Steve Green wrote:
Of course I made up that 1% figure but I don't suppose it's far out. Just
look at the phenomenal number of crap websites out there. There are
something like 100,000 people offering web design services in the UK (10,000
in London alone) yet GAWDS membership (which is global) is only around 500
and I believe WSG membership is similar.

Don't confuse volume with quantity. Lots of people do. There are a lot of crap sites out there but that doesn't mean there's 1 crap designer for every crap site. A lot of the time, the crapness has to do with the business manager who over-rules any technical considerations because he wants animated pictures of little ponies flying round the product.

1 crap designer can turn out many, many crap sites. The damage done by Sieglal's Designing Killer Websites (1st edition - he recanted later) was huge. Back when I was starting, I bought it and used it as a bible of what not to do, but many used it as a how-to guide, and some of those sites still exist.

Also add in the spectrum of experience from people creating websites. Some are just learning, some are doing it on the side for their schools or offices - these are not professional web designers and you shouldn't include them in your 'spurious assessment' ;-) but they are the key people to reach out to, if I could figure out how to do it.

I started building web in 1996, when bandwidth was an issue (9600 was common here in New Zealand and 56K was only just arriving) and the techniques I learned were aimed at optimizing for speed and volume. Funnily enough the same principles apply to accessibility but I wasn't learning accessibility per se. I didn't join any groups although there were a few around, but I did get on several mailing lists (some of which I'm still on). Some people just aren't joiners. And I don't see participation in the WSG as "joining" exactly, as there are no dues, no elections and no formality - it's just a place to come and talk.

There may be lots of lone coders out there, religiously adhering to standards we don't know and I can't think of a way to find out for sure. Let's make our talking places more well known and inviting, rather than the fearsome arena that many fora become, with the resident experts snarling at the clueless. (Not saying that about the WSG as it is usually quite civilized)

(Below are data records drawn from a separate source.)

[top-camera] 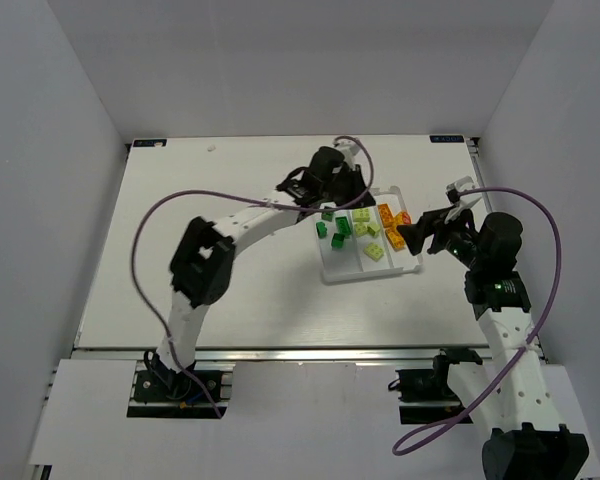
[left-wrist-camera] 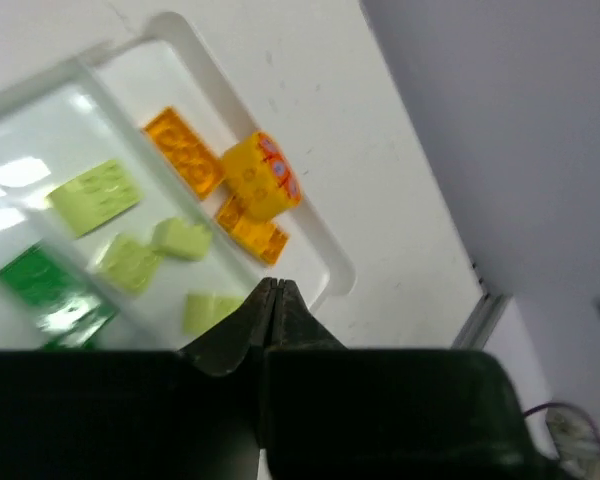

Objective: Sort the legos into containers by color

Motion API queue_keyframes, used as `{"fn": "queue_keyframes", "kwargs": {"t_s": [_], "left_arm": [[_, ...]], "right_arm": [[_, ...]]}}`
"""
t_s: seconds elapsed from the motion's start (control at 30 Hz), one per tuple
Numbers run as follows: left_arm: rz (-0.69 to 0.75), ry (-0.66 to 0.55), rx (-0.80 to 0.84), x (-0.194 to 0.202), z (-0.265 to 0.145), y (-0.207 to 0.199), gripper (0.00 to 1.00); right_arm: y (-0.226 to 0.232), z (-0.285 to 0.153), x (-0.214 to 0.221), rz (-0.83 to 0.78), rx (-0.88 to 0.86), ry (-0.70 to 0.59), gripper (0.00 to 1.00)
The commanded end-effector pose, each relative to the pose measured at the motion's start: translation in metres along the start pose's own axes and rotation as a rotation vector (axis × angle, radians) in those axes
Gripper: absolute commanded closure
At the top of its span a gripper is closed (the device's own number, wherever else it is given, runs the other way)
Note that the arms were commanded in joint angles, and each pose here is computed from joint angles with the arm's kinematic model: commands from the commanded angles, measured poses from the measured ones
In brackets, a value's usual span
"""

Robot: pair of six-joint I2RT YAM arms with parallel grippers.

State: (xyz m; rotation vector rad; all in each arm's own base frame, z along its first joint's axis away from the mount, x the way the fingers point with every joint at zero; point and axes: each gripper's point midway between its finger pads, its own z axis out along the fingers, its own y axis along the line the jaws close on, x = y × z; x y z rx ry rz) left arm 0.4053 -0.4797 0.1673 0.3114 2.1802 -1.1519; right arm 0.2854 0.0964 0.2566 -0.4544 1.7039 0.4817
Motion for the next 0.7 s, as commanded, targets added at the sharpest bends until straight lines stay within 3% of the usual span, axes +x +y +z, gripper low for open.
{"fn": "queue_keyframes", "kwargs": {"t_s": [0.0, 0.03, 0.07, 0.1, 0.13, 0.2, 0.23, 0.43, 0.67], "left_arm": [[0.213, -0.26, -0.067, -0.086, -0.132, -0.047, 0.9], [0.223, -0.207, -0.128, -0.057, -0.14, -0.022, 0.91], [0.267, -0.214, -0.195, -0.054, -0.158, -0.007, 0.85], [0.301, -0.259, -0.204, -0.057, -0.191, -0.016, 0.74], [0.31, -0.206, -0.269, -0.029, -0.197, 0.01, 0.57], [0.349, -0.219, -0.38, -0.019, -0.224, 0.035, 0.23], [0.362, -0.22, -0.405, -0.006, -0.241, 0.043, 0.18], [0.479, -0.292, -0.457, 0.007, -0.287, 0.054, 0.04], [0.526, -0.317, -0.455, 0.008, -0.305, 0.05, 0.02]], "right_arm": [[-0.006, 0.001, -0.004, 0.009, -0.004, -0.031, 0.13], [-0.009, 0.004, 0.0, 0.036, 0.006, -0.008, 0.11], [-0.015, 0.005, 0.0, 0.042, 0.025, 0.0, 0.11], [-0.017, 0.009, 0.003, 0.135, 0.041, 0.019, 0.11], [-0.023, 0.009, 0.002, 0.163, 0.075, 0.032, 0.11], [-0.03, 0.012, 0.005, 0.204, 0.1, 0.048, 0.11], [-0.033, 0.012, 0.005, 0.228, 0.122, 0.049, 0.11], [-0.034, 0.013, 0.007, 0.266, 0.122, 0.046, 0.11], [-0.041, 0.009, 0.009, 0.207, 0.117, 0.018, 0.11]]}}
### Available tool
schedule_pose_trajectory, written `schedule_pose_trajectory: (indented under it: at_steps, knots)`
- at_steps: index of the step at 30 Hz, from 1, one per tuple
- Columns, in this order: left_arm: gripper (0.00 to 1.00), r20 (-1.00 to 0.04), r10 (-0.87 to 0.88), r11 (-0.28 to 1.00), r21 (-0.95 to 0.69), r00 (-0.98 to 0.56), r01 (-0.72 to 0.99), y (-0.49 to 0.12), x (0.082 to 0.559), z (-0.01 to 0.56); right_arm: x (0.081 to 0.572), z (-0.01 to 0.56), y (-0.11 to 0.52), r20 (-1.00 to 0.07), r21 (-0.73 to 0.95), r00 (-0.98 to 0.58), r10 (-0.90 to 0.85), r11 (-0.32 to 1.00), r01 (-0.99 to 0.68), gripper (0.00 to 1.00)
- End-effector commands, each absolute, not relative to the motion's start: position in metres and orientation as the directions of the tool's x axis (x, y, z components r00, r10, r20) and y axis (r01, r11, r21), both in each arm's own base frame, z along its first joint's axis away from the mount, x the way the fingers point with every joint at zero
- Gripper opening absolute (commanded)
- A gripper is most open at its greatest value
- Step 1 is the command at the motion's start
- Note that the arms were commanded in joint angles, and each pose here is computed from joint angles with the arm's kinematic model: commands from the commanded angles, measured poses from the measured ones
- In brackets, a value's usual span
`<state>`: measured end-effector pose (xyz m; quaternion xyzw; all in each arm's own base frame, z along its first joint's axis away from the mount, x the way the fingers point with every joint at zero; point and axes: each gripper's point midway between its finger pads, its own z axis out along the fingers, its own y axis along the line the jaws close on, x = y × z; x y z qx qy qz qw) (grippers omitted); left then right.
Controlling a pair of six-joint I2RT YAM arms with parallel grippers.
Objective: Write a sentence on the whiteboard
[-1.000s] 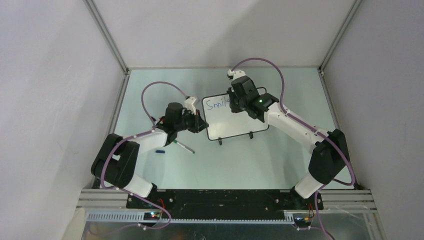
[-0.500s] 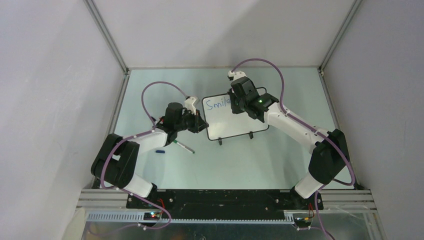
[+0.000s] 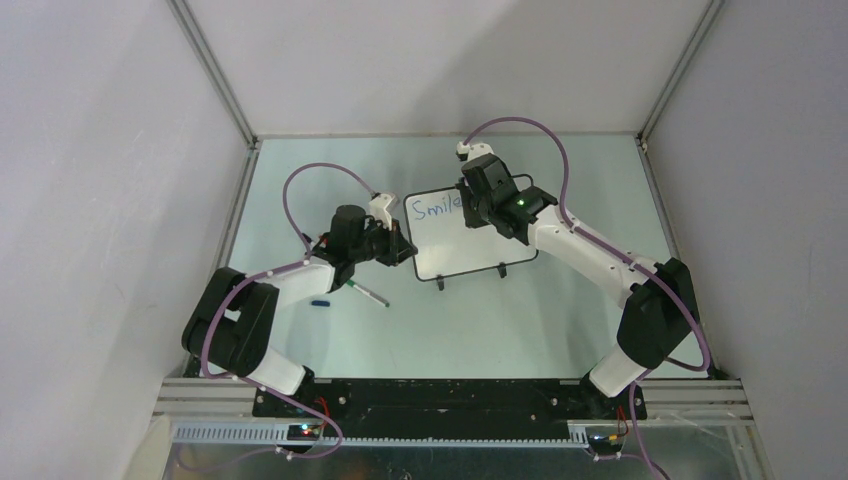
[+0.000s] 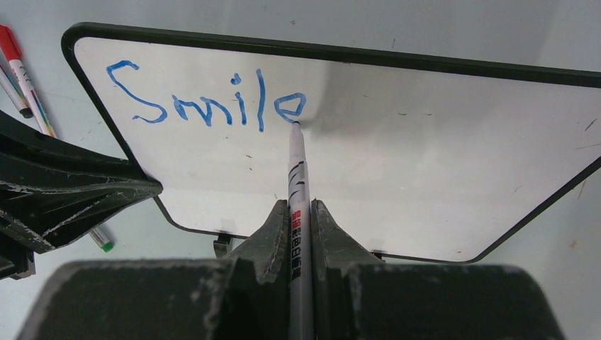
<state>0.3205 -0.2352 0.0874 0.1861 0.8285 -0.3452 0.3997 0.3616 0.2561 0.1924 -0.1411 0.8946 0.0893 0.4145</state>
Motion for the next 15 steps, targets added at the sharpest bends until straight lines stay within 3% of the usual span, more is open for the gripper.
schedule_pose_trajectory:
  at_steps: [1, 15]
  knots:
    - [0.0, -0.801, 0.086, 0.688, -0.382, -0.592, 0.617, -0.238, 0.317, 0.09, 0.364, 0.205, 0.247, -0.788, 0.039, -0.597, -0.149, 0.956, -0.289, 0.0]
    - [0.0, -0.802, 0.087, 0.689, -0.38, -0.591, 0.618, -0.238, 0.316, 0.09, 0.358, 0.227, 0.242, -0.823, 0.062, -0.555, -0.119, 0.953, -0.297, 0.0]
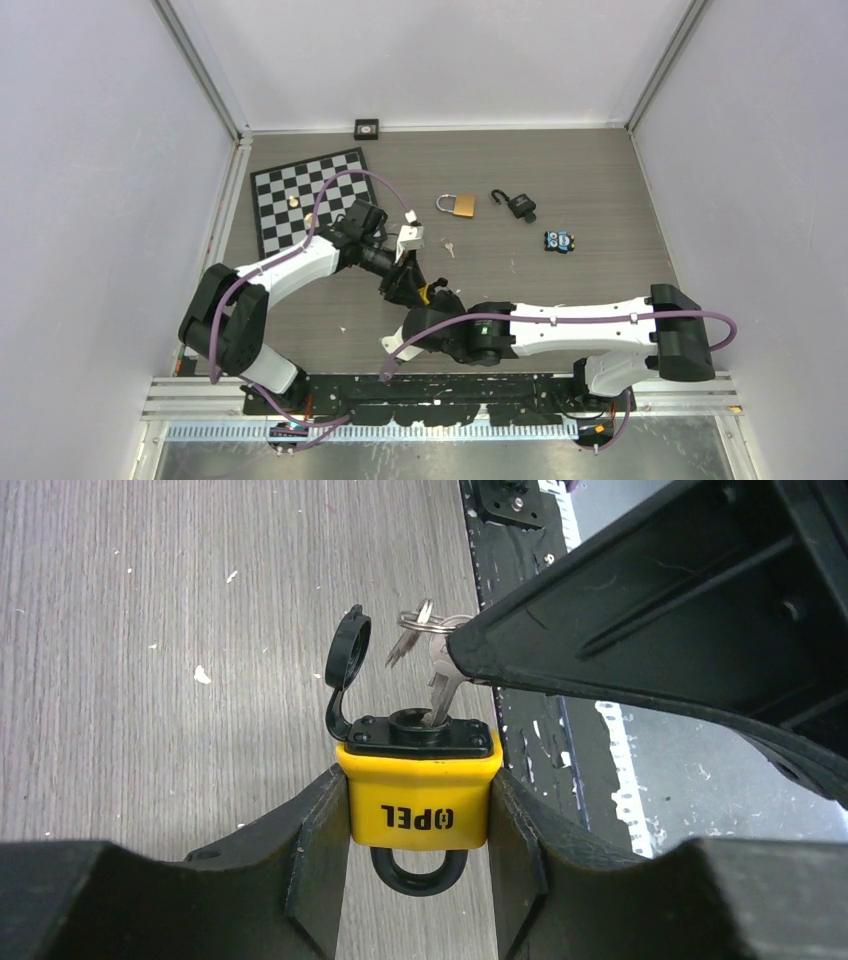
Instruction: Unlock with the key
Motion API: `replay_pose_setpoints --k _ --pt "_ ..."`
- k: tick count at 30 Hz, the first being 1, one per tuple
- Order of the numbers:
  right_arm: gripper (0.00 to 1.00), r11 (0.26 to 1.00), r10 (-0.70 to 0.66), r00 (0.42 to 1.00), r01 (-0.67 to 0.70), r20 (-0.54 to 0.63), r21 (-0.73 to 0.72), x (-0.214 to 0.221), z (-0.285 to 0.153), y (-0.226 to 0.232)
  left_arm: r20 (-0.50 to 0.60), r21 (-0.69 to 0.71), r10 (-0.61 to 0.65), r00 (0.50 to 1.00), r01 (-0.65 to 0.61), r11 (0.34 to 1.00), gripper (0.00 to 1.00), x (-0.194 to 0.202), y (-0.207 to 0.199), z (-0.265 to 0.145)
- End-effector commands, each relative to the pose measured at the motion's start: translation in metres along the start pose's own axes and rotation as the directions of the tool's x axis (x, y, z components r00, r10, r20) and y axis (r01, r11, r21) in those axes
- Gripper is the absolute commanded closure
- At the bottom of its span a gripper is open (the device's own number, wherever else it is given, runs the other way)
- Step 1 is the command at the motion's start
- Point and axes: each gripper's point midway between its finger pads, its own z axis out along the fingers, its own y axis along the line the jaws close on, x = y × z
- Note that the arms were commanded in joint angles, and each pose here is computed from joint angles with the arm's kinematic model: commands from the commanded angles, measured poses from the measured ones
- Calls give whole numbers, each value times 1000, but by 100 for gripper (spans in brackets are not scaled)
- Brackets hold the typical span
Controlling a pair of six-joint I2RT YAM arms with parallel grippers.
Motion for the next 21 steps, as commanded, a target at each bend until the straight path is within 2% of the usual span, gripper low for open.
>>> replay_pose_setpoints --k 1,9,21 --pt "100 999 48 997 -47 63 -18 -19 -9 -12 78 13 80 994 -81 997 100 -39 4 -3" --pt "100 999 39 998 -38 45 -27 -18 -5 -7 88 13 63 994 -65 998 100 -41 5 -5" --pt "100 992 115 981 -106 156 -62 -14 -9 -4 99 86 160 982 -168 982 100 -31 -12 -6"
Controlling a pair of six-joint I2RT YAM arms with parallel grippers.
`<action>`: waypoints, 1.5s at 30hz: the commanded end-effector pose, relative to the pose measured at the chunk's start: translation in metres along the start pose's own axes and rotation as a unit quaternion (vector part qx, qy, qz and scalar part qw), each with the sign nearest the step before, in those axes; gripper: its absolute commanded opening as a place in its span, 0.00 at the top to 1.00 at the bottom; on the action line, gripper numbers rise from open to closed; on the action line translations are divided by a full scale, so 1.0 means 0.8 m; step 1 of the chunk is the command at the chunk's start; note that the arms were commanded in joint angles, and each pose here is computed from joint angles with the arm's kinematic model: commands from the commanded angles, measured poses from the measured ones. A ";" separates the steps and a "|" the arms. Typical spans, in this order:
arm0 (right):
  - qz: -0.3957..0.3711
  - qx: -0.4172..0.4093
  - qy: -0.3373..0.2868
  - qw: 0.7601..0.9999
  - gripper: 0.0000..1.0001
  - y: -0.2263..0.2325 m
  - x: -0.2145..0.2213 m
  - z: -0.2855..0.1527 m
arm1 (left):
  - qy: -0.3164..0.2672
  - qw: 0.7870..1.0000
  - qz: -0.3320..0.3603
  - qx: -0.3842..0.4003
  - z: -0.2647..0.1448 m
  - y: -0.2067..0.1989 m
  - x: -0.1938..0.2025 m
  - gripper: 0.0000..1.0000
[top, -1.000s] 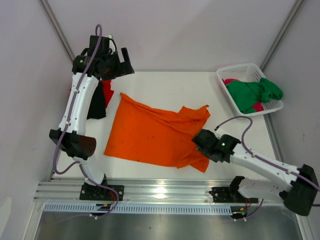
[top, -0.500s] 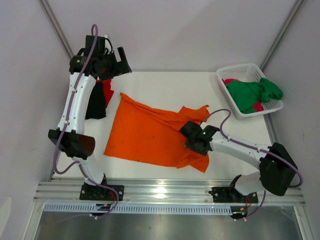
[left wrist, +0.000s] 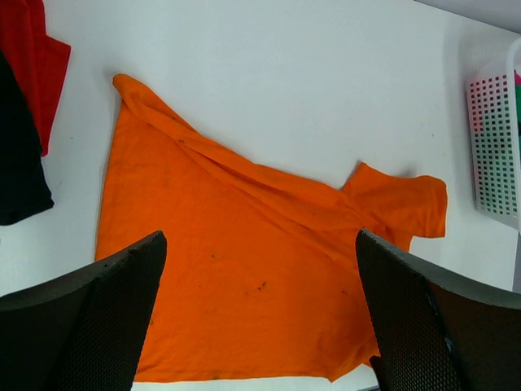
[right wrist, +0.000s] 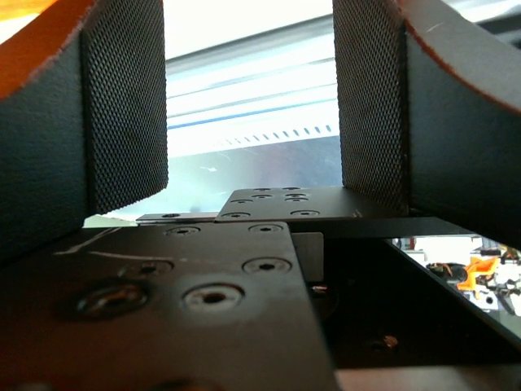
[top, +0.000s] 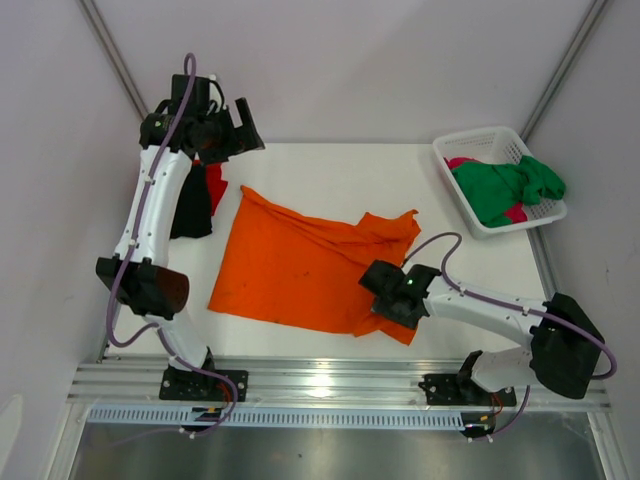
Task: Fold and stack the t-shirts
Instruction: Flatten out the tshirt
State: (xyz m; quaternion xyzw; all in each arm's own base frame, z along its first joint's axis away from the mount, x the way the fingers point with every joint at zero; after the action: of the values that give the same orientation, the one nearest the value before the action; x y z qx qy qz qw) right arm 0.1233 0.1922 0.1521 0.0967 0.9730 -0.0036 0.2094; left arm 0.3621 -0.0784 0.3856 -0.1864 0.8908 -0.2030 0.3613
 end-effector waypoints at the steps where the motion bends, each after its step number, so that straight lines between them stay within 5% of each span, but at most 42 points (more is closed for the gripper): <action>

Which is all to say "don't make up statistics that others will take as gospel" as they'll come back and bit us all in the arse.


Those who take standards-compliant design seriously tend to be individuals
producing small volumes of work,

I call "unproven assumption" - you may be right but we just don't know.

but the large volumes are typically
generated by organisations that neither know nor care about
standards-compliance. They are invariably tied to enterprise-scale CMSs that
guarantee the code will be horrible. Likewise, ASP.Net implementations can
be made to be standards-compliant but it takes a huge amount of work so most
organisations just use it as it comes out of the box.
So the simple answer is 'focus on those manufacturers' - yes? Get THEM to change and you won't need to bemoan those chumps who use their stuff "out of the box" instead of hiring us bespoke designers at our outrageous rates.